Transcribe exactly the line that contains "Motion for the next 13" and every line after it to the end of the entries, and nothing more.

Available records below:

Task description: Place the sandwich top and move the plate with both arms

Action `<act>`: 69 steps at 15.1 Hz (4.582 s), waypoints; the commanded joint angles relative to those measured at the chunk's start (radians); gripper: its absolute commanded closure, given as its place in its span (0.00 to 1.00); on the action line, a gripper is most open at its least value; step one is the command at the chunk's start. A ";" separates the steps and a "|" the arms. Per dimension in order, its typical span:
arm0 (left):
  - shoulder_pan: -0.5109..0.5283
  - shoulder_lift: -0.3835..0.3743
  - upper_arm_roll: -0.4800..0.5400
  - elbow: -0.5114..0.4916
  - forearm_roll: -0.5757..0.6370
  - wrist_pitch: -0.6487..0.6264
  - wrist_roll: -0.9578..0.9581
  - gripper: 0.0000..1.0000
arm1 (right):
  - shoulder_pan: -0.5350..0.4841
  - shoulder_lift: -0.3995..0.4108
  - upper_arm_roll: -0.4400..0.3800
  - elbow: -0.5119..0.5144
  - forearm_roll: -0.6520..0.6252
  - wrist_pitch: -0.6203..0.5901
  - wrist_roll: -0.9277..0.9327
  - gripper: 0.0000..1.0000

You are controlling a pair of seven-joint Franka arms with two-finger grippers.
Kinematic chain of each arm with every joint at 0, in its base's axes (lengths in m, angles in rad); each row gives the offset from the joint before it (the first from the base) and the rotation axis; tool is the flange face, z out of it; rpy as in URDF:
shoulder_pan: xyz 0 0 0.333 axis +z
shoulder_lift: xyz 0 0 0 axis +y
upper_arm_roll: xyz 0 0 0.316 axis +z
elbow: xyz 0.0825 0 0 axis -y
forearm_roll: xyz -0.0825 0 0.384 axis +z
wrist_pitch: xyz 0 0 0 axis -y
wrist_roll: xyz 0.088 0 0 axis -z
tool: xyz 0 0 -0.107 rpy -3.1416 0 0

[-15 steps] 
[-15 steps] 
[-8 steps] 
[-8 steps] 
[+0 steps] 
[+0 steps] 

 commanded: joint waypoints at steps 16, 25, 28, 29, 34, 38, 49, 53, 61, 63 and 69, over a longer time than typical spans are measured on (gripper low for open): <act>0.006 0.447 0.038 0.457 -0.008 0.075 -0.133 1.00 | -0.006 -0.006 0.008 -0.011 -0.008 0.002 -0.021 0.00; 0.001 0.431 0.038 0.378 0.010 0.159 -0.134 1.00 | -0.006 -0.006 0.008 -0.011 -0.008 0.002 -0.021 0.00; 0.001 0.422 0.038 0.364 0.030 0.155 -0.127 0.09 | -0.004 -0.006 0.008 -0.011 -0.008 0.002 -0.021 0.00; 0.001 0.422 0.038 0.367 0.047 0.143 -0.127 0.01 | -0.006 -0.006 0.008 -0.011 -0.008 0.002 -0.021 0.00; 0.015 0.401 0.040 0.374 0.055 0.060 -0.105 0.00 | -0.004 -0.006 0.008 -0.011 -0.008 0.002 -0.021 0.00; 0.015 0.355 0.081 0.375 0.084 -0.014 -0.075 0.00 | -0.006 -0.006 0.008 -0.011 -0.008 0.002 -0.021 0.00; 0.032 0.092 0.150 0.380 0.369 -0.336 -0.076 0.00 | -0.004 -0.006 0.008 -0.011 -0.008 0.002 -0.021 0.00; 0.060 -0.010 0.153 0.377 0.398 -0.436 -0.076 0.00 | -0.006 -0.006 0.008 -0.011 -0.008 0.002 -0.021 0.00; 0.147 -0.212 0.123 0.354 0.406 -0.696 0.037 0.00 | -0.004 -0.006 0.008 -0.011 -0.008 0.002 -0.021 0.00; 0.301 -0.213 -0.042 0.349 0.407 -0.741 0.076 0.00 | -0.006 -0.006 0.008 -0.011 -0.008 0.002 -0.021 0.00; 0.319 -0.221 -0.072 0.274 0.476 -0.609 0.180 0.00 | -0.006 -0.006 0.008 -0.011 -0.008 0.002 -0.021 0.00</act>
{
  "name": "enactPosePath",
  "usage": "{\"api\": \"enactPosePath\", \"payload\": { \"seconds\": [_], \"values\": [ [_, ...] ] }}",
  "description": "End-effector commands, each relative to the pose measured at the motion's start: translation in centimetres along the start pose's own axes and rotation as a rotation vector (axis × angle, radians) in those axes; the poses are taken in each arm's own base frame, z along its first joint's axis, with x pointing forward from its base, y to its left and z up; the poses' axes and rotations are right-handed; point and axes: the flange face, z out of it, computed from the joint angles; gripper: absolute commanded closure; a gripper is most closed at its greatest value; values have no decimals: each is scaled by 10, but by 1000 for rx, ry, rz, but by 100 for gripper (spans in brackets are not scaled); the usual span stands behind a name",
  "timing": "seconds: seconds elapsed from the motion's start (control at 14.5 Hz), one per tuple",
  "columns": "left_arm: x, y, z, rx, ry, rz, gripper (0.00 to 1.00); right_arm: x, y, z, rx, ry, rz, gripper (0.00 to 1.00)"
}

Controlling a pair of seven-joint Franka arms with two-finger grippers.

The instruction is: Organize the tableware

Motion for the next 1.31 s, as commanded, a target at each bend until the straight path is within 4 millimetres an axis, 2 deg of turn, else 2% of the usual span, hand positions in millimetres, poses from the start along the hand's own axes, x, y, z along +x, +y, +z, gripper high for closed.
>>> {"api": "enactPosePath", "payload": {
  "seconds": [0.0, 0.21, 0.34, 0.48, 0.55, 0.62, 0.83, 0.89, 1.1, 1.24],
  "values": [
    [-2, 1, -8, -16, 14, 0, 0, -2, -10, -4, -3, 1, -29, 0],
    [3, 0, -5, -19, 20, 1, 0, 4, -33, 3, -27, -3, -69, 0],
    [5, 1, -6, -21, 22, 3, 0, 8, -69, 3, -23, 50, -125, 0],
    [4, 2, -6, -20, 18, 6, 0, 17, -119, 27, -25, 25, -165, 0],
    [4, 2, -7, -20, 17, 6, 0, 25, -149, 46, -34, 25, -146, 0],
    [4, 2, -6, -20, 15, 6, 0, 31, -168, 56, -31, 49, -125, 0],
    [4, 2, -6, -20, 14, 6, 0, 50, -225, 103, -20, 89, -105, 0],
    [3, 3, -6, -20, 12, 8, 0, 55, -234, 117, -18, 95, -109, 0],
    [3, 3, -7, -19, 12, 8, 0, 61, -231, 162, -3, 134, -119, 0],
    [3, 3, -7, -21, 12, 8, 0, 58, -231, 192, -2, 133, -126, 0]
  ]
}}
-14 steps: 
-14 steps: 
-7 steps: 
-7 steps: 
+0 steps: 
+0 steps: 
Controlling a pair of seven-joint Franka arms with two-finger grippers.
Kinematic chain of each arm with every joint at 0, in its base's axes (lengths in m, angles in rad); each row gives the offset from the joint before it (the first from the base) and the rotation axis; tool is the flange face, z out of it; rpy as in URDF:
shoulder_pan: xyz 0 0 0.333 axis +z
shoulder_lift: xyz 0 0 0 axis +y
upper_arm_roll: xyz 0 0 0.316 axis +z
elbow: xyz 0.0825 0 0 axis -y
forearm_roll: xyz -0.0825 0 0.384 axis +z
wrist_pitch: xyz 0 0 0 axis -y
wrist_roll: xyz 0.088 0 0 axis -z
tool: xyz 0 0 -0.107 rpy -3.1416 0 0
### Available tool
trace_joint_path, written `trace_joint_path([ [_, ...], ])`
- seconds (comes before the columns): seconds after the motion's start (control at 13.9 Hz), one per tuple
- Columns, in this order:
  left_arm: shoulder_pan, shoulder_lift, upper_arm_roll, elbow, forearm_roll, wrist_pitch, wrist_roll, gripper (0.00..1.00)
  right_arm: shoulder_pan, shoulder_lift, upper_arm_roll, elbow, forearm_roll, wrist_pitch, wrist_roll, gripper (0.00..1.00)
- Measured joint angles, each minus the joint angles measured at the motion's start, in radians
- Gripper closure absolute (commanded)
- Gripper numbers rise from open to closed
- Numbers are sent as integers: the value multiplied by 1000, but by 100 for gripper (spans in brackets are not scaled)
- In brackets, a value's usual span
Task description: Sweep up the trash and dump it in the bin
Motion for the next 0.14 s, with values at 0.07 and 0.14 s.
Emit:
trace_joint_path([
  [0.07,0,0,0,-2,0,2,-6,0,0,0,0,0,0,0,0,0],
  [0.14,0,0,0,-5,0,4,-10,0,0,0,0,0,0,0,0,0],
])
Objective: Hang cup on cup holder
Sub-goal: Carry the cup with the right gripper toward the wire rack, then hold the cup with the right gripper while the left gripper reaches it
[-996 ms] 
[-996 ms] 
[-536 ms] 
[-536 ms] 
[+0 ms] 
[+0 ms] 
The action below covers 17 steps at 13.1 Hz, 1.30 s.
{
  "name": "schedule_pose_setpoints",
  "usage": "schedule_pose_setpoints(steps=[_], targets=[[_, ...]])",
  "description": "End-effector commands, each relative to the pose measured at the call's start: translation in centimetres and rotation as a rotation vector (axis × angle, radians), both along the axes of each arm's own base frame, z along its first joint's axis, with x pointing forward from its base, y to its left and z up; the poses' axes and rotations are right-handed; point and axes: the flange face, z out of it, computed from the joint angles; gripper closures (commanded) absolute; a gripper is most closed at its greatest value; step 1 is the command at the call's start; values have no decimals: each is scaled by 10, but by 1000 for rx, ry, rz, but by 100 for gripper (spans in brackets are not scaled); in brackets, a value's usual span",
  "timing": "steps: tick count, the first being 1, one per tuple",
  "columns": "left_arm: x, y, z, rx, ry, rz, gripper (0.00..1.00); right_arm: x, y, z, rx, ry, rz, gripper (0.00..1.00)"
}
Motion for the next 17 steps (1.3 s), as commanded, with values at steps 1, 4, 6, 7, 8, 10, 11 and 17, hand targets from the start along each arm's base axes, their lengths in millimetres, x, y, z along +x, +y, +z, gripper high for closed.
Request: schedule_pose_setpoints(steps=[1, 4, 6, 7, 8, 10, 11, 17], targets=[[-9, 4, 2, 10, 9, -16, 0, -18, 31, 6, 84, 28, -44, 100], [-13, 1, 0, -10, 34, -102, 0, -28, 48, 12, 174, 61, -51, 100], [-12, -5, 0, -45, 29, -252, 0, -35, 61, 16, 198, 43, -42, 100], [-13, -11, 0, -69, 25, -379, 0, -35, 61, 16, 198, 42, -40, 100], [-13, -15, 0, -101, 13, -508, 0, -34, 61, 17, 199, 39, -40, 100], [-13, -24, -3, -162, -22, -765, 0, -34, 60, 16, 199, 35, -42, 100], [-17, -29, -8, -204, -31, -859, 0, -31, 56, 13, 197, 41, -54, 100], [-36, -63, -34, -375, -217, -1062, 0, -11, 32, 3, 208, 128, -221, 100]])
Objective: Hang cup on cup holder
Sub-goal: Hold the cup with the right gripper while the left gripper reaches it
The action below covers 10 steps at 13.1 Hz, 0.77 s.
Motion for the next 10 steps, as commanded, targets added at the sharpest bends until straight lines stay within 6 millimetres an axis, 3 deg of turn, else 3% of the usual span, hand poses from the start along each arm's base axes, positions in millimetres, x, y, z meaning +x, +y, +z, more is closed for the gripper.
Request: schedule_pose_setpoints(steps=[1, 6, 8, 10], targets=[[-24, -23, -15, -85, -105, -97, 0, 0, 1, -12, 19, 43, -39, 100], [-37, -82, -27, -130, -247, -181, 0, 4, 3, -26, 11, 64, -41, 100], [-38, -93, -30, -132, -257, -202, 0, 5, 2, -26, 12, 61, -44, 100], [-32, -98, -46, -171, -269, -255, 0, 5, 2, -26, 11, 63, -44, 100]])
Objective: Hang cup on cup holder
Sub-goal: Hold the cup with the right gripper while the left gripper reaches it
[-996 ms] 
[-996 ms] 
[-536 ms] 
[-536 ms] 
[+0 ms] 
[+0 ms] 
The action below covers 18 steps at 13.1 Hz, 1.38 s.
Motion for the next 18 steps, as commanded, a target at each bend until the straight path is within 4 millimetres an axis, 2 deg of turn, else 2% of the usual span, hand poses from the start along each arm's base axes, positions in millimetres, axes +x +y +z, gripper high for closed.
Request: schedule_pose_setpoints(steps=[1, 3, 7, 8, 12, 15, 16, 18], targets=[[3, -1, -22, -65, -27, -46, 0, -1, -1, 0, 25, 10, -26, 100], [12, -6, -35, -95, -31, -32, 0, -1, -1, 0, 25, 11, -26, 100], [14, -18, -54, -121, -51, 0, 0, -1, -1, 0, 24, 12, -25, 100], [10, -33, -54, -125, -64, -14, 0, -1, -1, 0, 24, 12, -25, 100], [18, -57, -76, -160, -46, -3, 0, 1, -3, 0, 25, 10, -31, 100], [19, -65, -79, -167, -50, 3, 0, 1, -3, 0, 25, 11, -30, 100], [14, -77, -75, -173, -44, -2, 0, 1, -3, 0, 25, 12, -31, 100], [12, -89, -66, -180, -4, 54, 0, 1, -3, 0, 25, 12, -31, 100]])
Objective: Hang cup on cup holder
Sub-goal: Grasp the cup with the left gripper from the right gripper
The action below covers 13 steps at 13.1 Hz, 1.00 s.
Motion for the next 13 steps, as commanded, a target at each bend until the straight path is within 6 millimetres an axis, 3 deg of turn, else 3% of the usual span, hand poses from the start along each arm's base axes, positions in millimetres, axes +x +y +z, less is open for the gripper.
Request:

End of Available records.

Worked solution:
Motion for the next 13 steps, as commanded, a target at each bend until the straight path is within 6 millimetres an axis, 3 deg of turn, else 3% of the usual span, hand poses from the start along each arm's base axes, positions in millimetres, axes +x +y +z, less is open for the gripper.
Request:

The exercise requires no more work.